Появление истребителей нового поколения: Me-109 у немцев, «Спитфайров» у англичан, «МиГов», «яков» и «лавочкиных» у нас – потребовало изменения как боевых порядков, так и манеры ведения воздушного боя. Теперь два ведомых при маневрированиях мешали друг другу. В результате сразу же после начала воздушного боя звено рассыпалось. Из-за того, что летчики летали в закрытых фонарями кабинах, обзор на новых самолетах был хуже. Это приводило к тому, что одиночек легко сбивали – они просто ничего не видели сзади и внизу своего самолета. Поэтому немецкие летчики еще в Испании, а у нас в самом начале войны стали отказываться от трехсамолетного звена и переходить к звену из двух пар – то есть четырехсамолетному звену. При этом в паре произошло резкое разделение обязанностей: ведущий – командир пары искал противника, атаковывал и уничтожал. Ведомый отвечал за безопасность ведущего, и большую часть времени он смотрел назад, то есть искал противника сзади и отбивал атаки по ведущему.
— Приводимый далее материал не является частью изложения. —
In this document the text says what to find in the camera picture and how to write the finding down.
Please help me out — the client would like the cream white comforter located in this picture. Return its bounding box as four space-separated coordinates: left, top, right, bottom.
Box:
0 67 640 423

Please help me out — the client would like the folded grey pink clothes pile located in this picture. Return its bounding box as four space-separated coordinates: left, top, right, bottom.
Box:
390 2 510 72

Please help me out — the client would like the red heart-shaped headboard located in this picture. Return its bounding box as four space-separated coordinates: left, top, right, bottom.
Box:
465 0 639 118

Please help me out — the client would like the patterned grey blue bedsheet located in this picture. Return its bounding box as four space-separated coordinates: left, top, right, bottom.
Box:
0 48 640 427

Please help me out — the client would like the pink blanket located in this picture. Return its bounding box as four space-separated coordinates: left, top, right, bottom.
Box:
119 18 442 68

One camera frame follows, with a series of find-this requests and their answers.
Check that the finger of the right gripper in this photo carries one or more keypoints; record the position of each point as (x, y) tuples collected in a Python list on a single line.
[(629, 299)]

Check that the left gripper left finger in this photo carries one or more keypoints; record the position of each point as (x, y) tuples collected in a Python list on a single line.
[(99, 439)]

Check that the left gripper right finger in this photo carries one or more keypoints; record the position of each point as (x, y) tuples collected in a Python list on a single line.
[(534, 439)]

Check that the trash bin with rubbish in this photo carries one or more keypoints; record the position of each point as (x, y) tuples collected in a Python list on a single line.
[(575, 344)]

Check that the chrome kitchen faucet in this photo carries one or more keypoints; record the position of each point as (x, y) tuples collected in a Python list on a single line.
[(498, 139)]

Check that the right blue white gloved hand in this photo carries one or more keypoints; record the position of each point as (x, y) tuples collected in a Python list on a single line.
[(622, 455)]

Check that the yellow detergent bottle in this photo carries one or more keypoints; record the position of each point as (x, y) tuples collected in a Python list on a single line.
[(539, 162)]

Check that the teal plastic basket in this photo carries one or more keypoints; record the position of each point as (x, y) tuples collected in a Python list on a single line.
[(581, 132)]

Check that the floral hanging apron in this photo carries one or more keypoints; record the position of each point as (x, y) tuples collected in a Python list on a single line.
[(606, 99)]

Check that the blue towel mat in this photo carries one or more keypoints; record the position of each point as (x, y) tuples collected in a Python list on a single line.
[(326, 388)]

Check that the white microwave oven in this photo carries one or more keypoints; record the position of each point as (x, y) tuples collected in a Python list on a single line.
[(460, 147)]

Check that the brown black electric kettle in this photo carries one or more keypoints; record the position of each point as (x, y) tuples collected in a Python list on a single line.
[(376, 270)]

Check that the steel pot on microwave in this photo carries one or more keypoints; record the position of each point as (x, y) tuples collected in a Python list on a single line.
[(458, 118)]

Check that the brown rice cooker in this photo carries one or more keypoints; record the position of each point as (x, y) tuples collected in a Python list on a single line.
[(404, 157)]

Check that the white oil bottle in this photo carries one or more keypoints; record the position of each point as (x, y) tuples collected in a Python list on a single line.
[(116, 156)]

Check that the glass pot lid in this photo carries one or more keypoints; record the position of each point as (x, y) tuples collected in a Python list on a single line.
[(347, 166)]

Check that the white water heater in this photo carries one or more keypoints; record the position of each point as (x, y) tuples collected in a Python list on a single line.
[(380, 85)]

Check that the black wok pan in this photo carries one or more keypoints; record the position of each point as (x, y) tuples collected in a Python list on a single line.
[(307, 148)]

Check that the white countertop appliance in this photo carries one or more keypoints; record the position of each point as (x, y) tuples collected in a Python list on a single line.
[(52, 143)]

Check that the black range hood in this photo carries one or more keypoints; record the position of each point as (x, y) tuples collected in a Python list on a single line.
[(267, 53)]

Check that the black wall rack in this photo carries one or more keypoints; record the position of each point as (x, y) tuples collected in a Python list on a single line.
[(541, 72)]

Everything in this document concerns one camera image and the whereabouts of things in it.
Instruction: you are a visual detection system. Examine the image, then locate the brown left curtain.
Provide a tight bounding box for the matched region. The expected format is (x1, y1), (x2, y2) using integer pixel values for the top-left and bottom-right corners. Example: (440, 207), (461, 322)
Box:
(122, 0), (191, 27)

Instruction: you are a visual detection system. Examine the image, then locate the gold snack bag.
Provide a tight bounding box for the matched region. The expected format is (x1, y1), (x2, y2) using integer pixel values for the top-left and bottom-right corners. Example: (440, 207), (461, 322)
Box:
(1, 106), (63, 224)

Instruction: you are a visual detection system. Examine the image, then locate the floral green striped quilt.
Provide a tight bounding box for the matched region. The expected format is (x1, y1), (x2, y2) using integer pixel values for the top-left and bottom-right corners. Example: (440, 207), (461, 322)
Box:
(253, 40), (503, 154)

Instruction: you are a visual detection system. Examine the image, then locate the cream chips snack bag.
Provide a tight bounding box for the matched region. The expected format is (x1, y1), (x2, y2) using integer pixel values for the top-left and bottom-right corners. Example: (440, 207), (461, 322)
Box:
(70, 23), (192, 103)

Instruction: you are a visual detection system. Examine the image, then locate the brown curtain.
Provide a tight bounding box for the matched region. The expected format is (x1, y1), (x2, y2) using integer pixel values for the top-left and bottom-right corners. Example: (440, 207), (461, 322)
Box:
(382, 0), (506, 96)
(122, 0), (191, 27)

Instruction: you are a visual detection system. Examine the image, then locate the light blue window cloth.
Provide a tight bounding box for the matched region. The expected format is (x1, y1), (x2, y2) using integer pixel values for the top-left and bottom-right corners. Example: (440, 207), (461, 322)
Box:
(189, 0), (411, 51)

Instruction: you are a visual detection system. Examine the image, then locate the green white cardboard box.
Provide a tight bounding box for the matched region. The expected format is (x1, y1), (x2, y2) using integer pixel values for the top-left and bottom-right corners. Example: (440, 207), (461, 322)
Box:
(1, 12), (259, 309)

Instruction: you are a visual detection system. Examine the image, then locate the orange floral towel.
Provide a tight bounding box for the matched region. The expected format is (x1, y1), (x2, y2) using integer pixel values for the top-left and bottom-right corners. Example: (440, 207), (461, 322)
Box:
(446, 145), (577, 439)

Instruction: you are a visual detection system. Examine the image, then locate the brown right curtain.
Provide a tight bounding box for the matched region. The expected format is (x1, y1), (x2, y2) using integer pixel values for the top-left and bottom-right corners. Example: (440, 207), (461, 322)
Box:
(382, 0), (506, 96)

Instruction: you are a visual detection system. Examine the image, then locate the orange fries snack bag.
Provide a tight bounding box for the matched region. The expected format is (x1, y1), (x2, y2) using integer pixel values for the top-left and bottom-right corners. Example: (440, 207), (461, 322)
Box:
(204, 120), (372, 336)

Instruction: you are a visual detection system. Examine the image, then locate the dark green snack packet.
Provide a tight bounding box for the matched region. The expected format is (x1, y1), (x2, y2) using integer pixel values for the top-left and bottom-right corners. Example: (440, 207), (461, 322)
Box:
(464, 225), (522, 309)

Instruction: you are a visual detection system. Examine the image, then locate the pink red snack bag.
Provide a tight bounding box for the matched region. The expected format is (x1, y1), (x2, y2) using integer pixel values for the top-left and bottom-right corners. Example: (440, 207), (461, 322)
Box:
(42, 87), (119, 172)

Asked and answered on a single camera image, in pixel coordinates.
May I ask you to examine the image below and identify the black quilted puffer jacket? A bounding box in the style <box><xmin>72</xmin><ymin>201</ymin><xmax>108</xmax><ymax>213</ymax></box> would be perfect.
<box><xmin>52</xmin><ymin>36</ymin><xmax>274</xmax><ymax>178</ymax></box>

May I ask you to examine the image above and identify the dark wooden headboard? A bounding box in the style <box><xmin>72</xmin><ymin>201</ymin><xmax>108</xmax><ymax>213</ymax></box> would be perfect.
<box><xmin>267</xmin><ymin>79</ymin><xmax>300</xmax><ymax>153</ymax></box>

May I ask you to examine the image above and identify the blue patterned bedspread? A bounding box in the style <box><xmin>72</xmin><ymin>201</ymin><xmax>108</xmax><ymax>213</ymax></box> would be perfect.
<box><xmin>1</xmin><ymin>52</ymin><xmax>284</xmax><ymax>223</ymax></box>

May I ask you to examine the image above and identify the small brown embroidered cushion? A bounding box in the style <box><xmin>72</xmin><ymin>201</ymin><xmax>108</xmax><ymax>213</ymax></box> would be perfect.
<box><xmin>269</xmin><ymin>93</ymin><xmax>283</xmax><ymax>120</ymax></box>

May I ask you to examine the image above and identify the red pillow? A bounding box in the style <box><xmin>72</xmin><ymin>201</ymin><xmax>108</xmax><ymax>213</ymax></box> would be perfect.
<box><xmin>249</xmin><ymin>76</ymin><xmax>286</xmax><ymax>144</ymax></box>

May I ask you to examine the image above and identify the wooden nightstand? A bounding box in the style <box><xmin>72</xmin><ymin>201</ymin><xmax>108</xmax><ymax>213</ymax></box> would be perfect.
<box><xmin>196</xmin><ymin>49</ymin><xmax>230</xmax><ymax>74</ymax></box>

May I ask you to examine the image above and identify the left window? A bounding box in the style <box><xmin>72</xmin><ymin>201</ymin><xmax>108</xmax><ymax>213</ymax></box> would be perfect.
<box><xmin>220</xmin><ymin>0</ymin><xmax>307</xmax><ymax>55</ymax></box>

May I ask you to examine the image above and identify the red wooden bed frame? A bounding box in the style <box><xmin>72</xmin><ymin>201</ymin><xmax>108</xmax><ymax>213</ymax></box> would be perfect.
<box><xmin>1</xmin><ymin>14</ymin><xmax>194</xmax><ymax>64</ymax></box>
Обычно боевые порядки пары были двух видов. При поиске противника – это был фронт или тупой пеленг, с расстоянием между самолетами 150—200 м и с дистанцией в 20—50 метров. Такое построение позволяло обоим летчикам просматривать пространство и вперед, и особенно назад, но при этом ведущий больше времени смотрел вперед, а ведомый назад. При обнаружении противника или при сообщении о его возможном появлении пара вытягивалась, ведомый оттягивался назад и становился в острый пеленг почти сзади ведущего: на удалении 100—150 м и на 20—50 метров сбоку. Это позволяло ведомому легко удержаться в хвосте у ведущего и повторять все его маневры. В случае необходимости ведомый поддерживал ведущего огнем, атакуя вместе с ним бомбардировщики или другие самолеты противника.
Таковы были основные принципы взаимодействия в новых боевых порядках. Понимание всего этого могло прийти только в процессе практических полетов и реальных воздушных боев. До этих пор летчики в парах держались в более плотном строю, что ухудшало их маневренность и значительно снижало боевые возможности...
В эти дни мы небольшими группами прикрывали наступление наших войск. Немцы большой активности не проявляли: лишь изредка небольшие группы бомбардировщиков Ю-87 налетали на места боев, сбрасывали бомбы и уходили на свои аэродромы.
В один из таких февральских дней я вылетел в составе звена под командованием Михаила Барановского. Моим ведущим был младший лейтенант Юрий Рыжов. Подлетая к линии фронта, мы увидели группу бомбардировщиков Ю-87. Барановский приказал:
– Атакуем!
Видимо, еще до команды он дал полный газ, так как его пара и мой ведущий стали уходить быстро вперед. Я тоже дал газ, но с запозданием и отстал метров на 500. В этот момент я вижу, что впереди меня, с левым разворотом метрах в 100—150 выходят два незнакомых зеленых самолета – на их фюзеляжах и плоскостях кресты. Хотя я и видел их первый раз, но опознал сразу: два ФВ-190. Закончив разворот, они устремляются к моему ведущему. Я открыл огонь по заднему самолету, вижу разрывы моих снарядов на самолете, смотрю: он резко рванул вверх с разворотом, а за ним последовал и ведущий.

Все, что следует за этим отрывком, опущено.